🌈 How To Be A Better Ally...


Hey Reader,

Welcome to another edition of Bursting The Bubbles, DTFB's newsletter with some top tips, evidence highlights, and the best dad jokes.

This week we look at c-spine imaging and radiation, papilloedema, and being an LGBTQIA+ ally.

Let's do it...


WEEKLY BUBBLE WRAP: RADIATION EXPOSURE AND C-SPINE INJURIES


What’s It About?

This single-centre study looked at reducing radiation exposure in the under-8 population when assessing for traumatic CSI (cervical spine injury) by modifying the imaging protocol within their CSI guideline. Instead of imaging the cervical spine, the guideline advised focused imaging of C1-C4. Previous evidence suggests that most CSI in children aged eight and younger occurs between the occiput and C4.

Undergoing a CT scan as a young child increases your lifetime risk of radiation-attributable cancer, especially to radiosensitive tissue such as the thyroid. This study aimed to see if a modified screening tool could minimise radiation exposure without compromising the ability to detect cervical spine injury.

Douglas GP, McNickle AG, Jones SA, Dugan MC, Kuhls DA, Fraser DR, Chestovich PJ. A Pediatric Cervical Spine Clearance Guideline Leads to Fewer Unnecessary Computed Tomography Scans and Decreased Radiation Exposure. Pediatr Emerg Care. 2023 May 1;39(5):318-323. doi: 10.1097/PEC.0000000000002867. Epub 2022 Nov 30. PMID: 36449686.

Link here.

This retrospective cohort study compared pre- and post-guideline outcomes. An MDT committee developed the guideline at a level 2 paediatric trauma centre in the USA. Imaging was recommended for patients with high-risk pre-disposing conditions, concerning clinical findings or high-impact injuries. If imaging was recommended, they started with plain X-rays. However, any child going for a CT head would also undergo paediatric spinal protocol imaging of C1-C4. Spinal specialists were then consulted if any spinal injury was identified or if the physical examination remained abnormal despite normal imaging. In these patients, MRIs of the full spine were requested at the surgeon’s discretion.

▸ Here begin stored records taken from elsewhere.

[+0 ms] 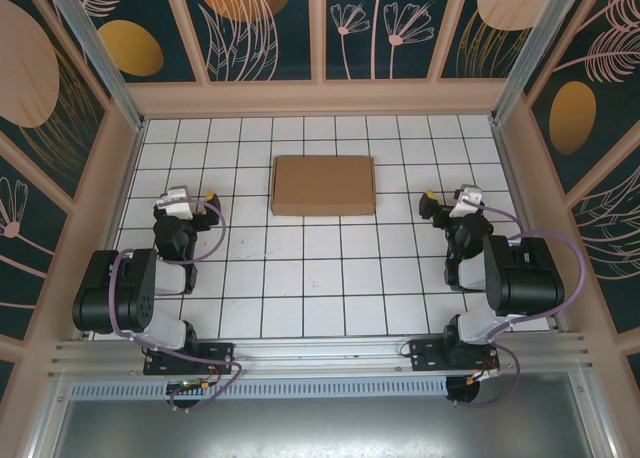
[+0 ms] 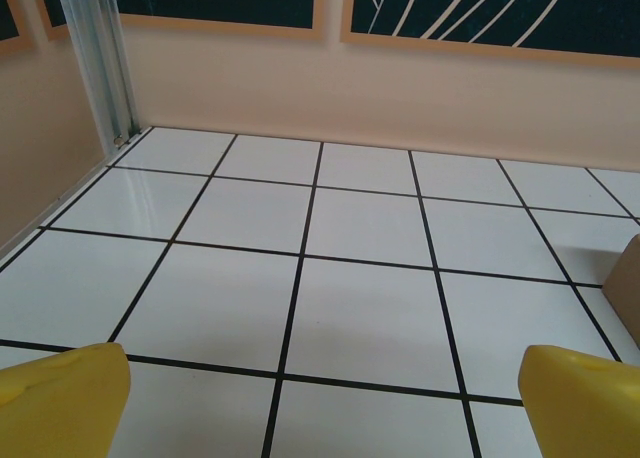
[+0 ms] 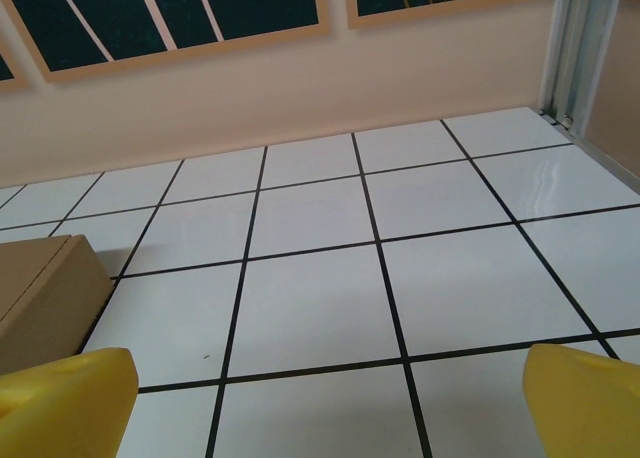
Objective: Fold the paper box
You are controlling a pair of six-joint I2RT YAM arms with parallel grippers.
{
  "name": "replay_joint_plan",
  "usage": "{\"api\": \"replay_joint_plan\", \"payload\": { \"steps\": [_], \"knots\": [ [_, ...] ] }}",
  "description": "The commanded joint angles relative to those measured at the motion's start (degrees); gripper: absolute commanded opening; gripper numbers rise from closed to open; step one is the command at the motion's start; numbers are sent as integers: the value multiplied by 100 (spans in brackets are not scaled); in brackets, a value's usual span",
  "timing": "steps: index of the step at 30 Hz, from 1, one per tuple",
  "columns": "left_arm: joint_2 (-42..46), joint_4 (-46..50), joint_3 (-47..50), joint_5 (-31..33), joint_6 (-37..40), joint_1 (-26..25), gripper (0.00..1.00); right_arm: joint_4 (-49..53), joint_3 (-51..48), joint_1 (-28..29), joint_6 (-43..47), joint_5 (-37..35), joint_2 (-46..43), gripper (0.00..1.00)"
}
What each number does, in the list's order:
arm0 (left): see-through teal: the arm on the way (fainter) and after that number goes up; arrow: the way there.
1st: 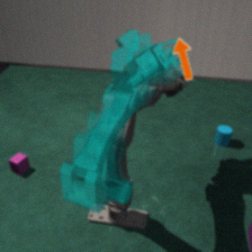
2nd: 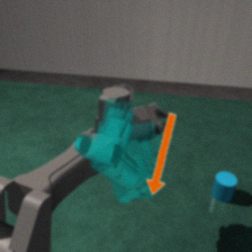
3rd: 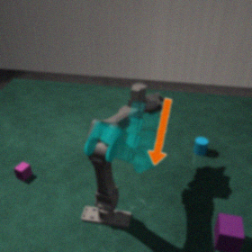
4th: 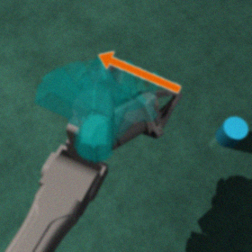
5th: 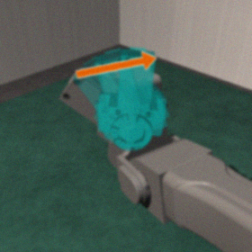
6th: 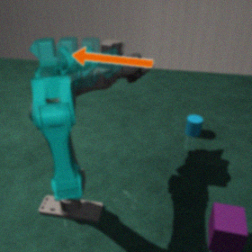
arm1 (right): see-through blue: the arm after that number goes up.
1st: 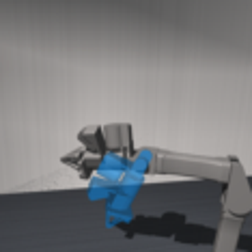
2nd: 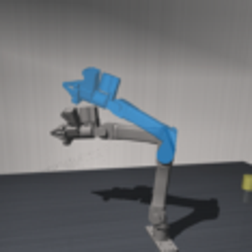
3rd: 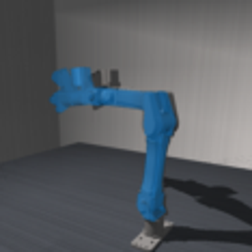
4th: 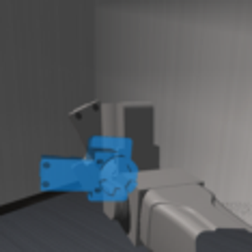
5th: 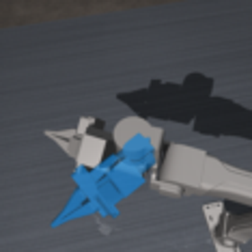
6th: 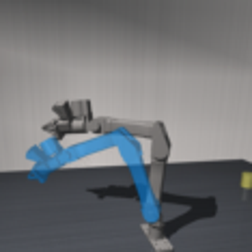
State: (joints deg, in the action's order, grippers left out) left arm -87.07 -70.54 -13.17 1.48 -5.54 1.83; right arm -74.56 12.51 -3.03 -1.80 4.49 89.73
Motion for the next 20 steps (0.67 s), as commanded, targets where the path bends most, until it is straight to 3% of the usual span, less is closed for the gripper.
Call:
{"api": "replay_joint_plan", "payload": {
  "steps": [1, 20],
  "knots": [
    [2, -293, -10, -95, 73, 11, 99, -71, 23, -40, 102, 87, -17, 99],
    [11, -286, -16, -5, 92, -34, 99, -75, 25, -31, 101, 78, -20, 99]
  ]
}}
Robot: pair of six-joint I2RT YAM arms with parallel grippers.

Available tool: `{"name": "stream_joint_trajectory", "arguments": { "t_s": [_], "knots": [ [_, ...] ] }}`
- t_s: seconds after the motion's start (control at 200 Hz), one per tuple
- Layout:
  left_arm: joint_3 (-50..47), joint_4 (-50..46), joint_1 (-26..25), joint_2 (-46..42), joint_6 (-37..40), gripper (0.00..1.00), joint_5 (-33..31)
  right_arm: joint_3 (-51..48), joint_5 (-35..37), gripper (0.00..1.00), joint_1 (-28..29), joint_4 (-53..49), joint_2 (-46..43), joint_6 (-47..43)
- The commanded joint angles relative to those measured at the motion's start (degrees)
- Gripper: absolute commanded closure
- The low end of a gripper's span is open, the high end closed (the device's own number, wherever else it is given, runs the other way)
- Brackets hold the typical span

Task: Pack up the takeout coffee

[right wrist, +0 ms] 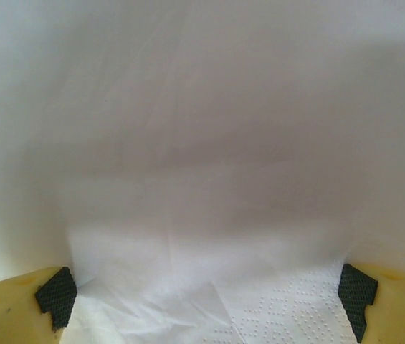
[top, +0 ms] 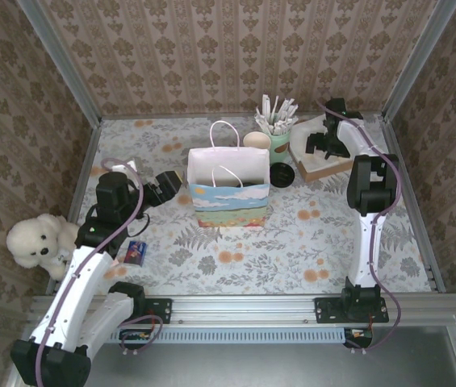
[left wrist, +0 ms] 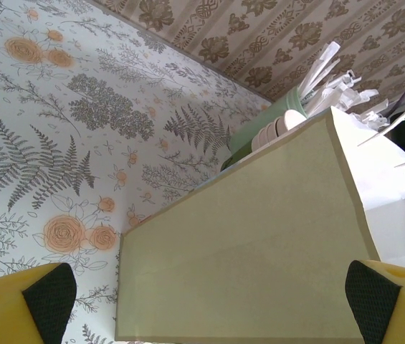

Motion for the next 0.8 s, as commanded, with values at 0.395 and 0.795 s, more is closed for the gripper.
{"name": "stream_joint_trajectory", "arguments": {
  "t_s": [0.395,0.795],
  "knots": [
    [-0.07,0.77,0.35,1.35,0.21,0.00,-2.10,23.44,1.60,0.02,-1.58,-1.67,13.10,3.84],
    [0.37,1.33,0.36,3.94,0.05,0.00,-1.38,24.77,5.07,0.58,-1.19,0.04,14.79,2.39]
  ]
}}
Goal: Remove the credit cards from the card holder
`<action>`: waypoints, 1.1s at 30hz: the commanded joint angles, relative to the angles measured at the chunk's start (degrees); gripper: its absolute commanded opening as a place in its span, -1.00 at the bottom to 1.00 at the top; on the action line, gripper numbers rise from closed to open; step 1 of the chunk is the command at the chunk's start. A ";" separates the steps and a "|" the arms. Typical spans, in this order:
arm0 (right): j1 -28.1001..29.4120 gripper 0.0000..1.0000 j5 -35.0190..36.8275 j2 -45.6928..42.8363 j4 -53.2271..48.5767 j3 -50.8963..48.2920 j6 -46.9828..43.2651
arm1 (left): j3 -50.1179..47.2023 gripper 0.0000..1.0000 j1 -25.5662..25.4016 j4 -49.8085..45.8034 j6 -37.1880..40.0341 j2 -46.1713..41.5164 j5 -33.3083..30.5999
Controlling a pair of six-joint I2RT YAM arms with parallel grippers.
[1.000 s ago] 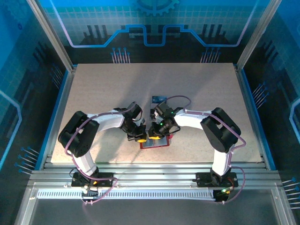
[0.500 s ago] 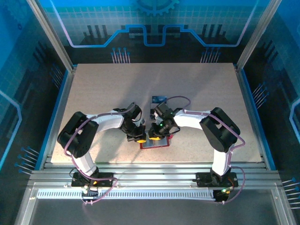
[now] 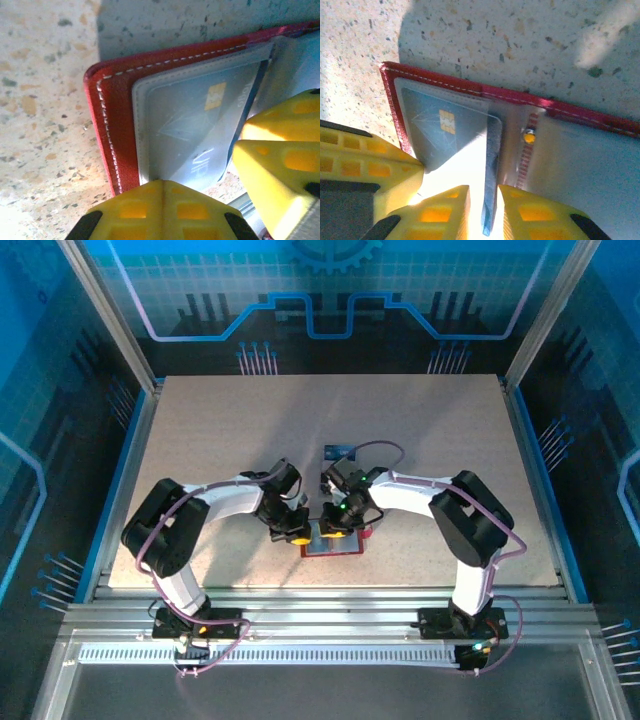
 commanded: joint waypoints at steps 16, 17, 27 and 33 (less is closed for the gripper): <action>-0.61 -0.56 -5.43 -1.49 6.29 -3.58 3.93 | -1.18 -1.00 1.22 -2.36 0.73 -1.33 -0.97; -0.61 -0.56 -5.38 -1.27 6.39 -3.66 3.95 | -1.30 -1.00 1.22 -2.28 0.72 -1.12 -1.04; -0.58 -0.56 -5.03 0.50 6.40 -4.32 3.44 | -1.77 -1.00 1.21 -2.10 1.00 0.08 -1.00; -0.59 -0.56 -2.87 1.53 3.91 -4.29 2.02 | -2.20 -1.00 1.29 -1.85 0.97 1.02 -1.06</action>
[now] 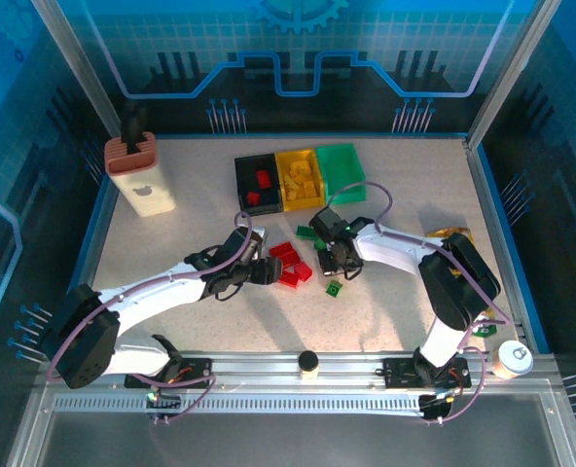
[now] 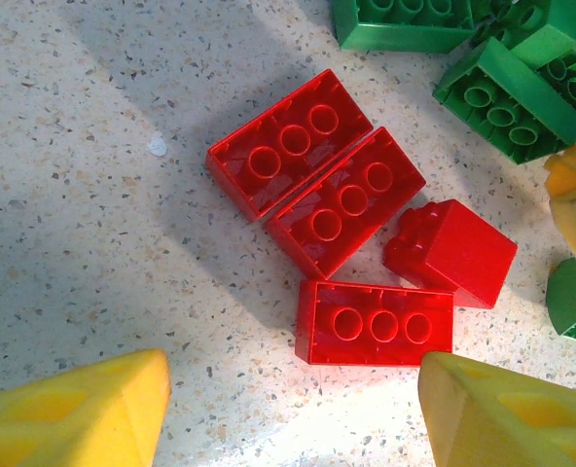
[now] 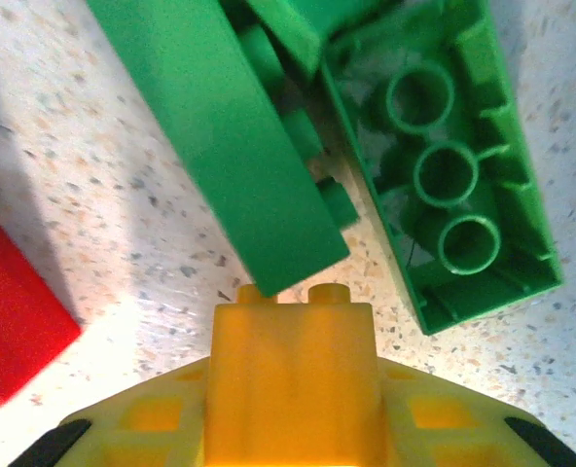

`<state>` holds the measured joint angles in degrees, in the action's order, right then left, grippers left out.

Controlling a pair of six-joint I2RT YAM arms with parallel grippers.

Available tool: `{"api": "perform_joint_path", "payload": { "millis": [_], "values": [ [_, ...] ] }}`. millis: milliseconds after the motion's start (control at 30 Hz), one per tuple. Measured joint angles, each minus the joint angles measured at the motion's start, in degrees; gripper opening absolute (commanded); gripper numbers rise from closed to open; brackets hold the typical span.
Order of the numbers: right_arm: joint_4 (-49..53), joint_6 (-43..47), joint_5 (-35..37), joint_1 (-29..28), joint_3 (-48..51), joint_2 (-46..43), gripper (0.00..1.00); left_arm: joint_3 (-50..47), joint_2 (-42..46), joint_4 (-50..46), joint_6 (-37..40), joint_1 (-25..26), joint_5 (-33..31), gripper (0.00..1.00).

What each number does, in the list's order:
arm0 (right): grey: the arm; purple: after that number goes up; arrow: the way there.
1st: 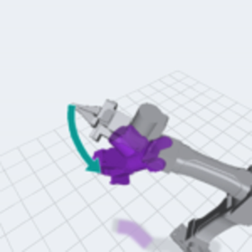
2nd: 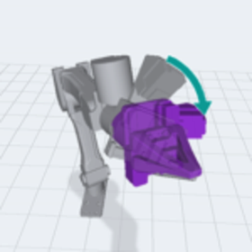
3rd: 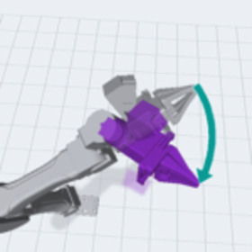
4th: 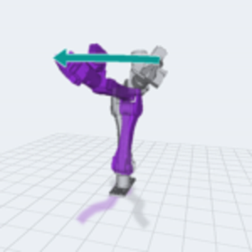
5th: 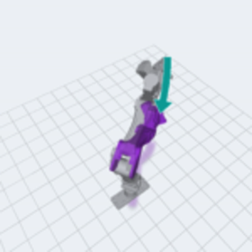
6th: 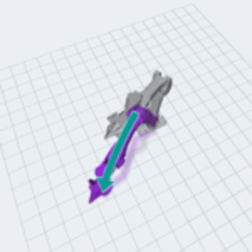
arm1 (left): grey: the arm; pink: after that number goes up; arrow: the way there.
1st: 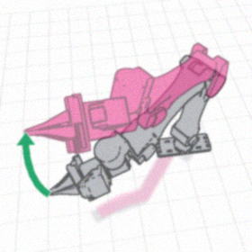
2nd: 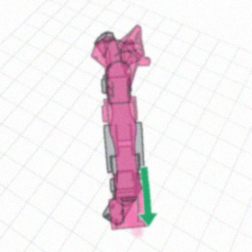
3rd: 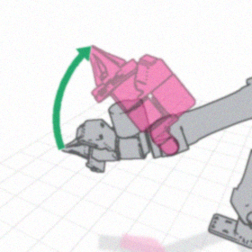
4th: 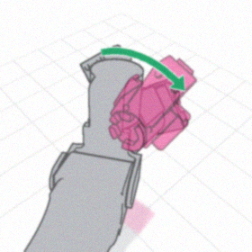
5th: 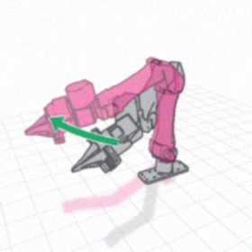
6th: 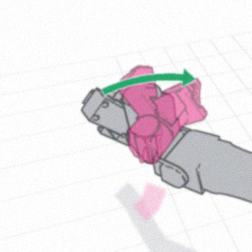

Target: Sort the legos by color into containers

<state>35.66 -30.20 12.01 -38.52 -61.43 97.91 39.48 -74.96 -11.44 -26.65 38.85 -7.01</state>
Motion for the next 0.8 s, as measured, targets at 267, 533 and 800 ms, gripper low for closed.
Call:
{"api": "perform_joint_path", "payload": {
  "millis": [267, 533, 800],
  "values": [
    [3.6, 4.4, 0.3, 0.7, -19.1, 4.5, 0.29, 0.0, 0.1, -0.3, 0.0, 0.0, -0.1, 0.68],
    [7.7, 9.3, -0.2, 5.6, -44.4, 20.2, 0.29, -2.8, 5.8, -1.9, -0.4, 0.2, -1.3, 0.69],
    [13.9, 11.7, -0.3, 9.3, -65.9, 35.9, 0.72, -4.0, 9.5, -3.3, -0.5, 0.4, -2.4, 0.69]
  ]
}}
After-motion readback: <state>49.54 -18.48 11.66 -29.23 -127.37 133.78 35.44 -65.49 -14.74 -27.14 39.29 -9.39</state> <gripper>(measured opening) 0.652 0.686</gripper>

All paediatric trauma patients aged eight or under-screened for CSI at the trauma centre between July 2017 and December 2020 were included. 726 patients were screened and split into cohorts of 273 pre-guideline and 453 after implementation. There were no significant differences between the two cohorts. Mean age and ISS scores were similar between the groups.

Full cervical spine CTs were more common before the guideline (22% pre vs 11% post). CT scans of C1-C4 were more common after implementation. MRI utilisation was similar in both groups (4% vs 4.9%). In total, eleven patients had cervical spine injuries. Ten were injuries between C1-C4 – nine were ligamentous injuries picked up on MRI, and one was C1-C2 subluxation detected on CT scan. One patient with persistent neck pain had a C7-T1 interspinous ligament injury picked up on MRI after a normal CT scan of the whole cervical spine.

Why Does It Matter?

Although CSI is a rare consequence of blunt trauma, delayed or missed diagnoses can have dire consequences, with mortality as high as 48% in children under eight. Whilst MRI may be more diagnostically accurate (CT is still the most useful initial screening tool to look for the most severe injuries), it is often less readily available, is time-consuming and may require sedation. Children with CSI may have other multiorgan injuries, including to the brain; timely diagnosis is paramount in paediatric trauma patients.

The C spine of children aged eight or younger is anatomically immature and, therefore, susceptible to different injury patterns than that of adults or older children. We also must consider the increased risk of radiation-induced cancers in children who undergo CT, especially in young children going through a crucial time in their development.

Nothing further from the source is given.